Over 200 photographs, divided into 15 sections, illustrate Fosco Maraini’s professional and personal adventure spanning more than 60 years, but what I hope you will visit is not just a stunning selection of snapshots he took in the course of his countless travels and of his research, it is also the portrait of a man who made empathy the cornerstone of his life. In the surreal Tibetan landscape, among the Kafirs of Pakistan, with the Ainu of Hokkaido and among the Japanese fisherwomen of Hekura island, Maraini gets to the heart of those peoples and overcomes his “otherness” as only great photographers can do. The eye framing the scene, the finger immortalizing it with a click, are those of a multifaceted man, photographer for sure, but also sportsman, anthropologist, ethnologist, writer, scholar, aesthete. However, these qualities would have been mere intellectual gifts had they not been permeated by a profound humanity and an innate joie de vivre that sparkled in his eyes and which you will find in many of his photographs.

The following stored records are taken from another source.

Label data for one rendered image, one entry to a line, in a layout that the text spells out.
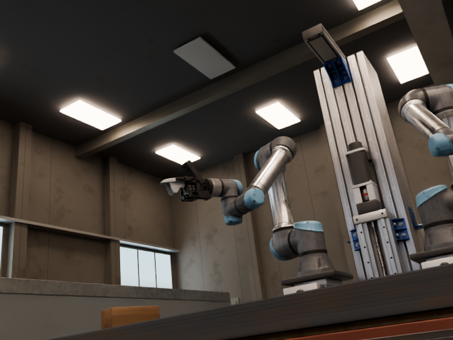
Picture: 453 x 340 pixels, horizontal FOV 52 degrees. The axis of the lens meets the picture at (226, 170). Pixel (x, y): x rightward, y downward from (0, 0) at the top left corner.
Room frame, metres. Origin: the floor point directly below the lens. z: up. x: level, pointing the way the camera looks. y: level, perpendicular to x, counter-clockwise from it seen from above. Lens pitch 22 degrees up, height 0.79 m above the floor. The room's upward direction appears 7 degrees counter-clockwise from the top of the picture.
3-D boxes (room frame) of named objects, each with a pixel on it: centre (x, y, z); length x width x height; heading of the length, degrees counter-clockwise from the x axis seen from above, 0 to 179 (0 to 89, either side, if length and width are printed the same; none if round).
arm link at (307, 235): (1.90, -0.30, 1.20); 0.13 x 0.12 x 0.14; 36
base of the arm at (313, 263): (1.89, -0.31, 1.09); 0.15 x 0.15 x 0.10
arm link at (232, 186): (1.83, 0.00, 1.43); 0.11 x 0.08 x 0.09; 126
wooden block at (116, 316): (1.09, 0.26, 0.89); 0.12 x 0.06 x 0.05; 130

For this review I have chosen from the many photos in three sections devoted to Asia, but you will find many others with different themes in the exhibition.
Renzo Freschi
SECRET TIBET
During the New Year’s Eve 1937 spent in the Dolomites, Maraini fatally learned from a crumpled newspaper blurb that the famous Orientalist Giuseppe Tucci ( 1894-1984) was about to leave for his sixth expedition to Asia. Without being under any illusions, Maraini wrote to the scholar proposing to accompany him as a photographer. Returning to Florence, he found waiting for him a letter in which he was summoned to Rome…to discuss the trip. In contact with Tucci, the months spent in India, Sikkim and Tibet in the summer of that year were a real crash course in Tibetan civilization for Maraini. All around, a Himalayan world that was “excessive, gigantic, titanic and satanic together” contrasted openly with the good-natured and extroverted nature and ancient fragility of the humanity that populated it. Women, men, children, merchants, bureaucrats and masked thespians who, in the luminous spaces of the highlands, acted as a counterbalance, not only visual, to the somber and secretive atmospheres of the religious buildings, to the vivid chromaticisms of an art without voids and to a timeless monastic life. In 1948, the war over, Maraini returned a second time to Tibet, again with Tucci. While the new trip was rich in events and meetings, which allowed him to deepen his knowledge of the local culture, photographically the magic of eleven years earlier was only partially repeated. Political instability and social crisis, which would cause the tragic Chinese invasion in 1950, were rapidly leading that world to its inevitable end.
THE AINU FROM HOKKAIDO
Intolerant of the Italian political atmosphere, a month and a half after the promulgation of fascist racial laws, Maraini took advantage of a substantial scholarship provided by a Japanese government agency to move with her family to the island of Hokkaido. In early 1939, settling in Sapporo, in one of the houses the university allocated to foreigners, he began a research program that, led him to spend long periods of observation in the field. The main object of his studies was the art and religion of the Ainu, the people of Siberian origin who constituted the oldest ethnic group in Japan and still kept alive some of their customs. The Ainu ascribed to fierce animals an immortal soul. The bear, in particular, was revered as the supreme deity of nature. The ceremony in which the soul of a sacrificed bear was sent to the celestial abodes, the iyomancer, constituted one of the fulcrums of the ideological system and a precious key to understanding their culture. It was during these years that Maraini developed the conviction that art photography, interacting with the narrative text, was a language capable of communicating the profound contents of ethnographic research. In the following years the Ainu remained one of the main subjects of his attention and research. New trips and reportages were made in 1953, 1954 and 1971, cementing the friendship with a people who today read Maraini’s writings to revitalize their own identity.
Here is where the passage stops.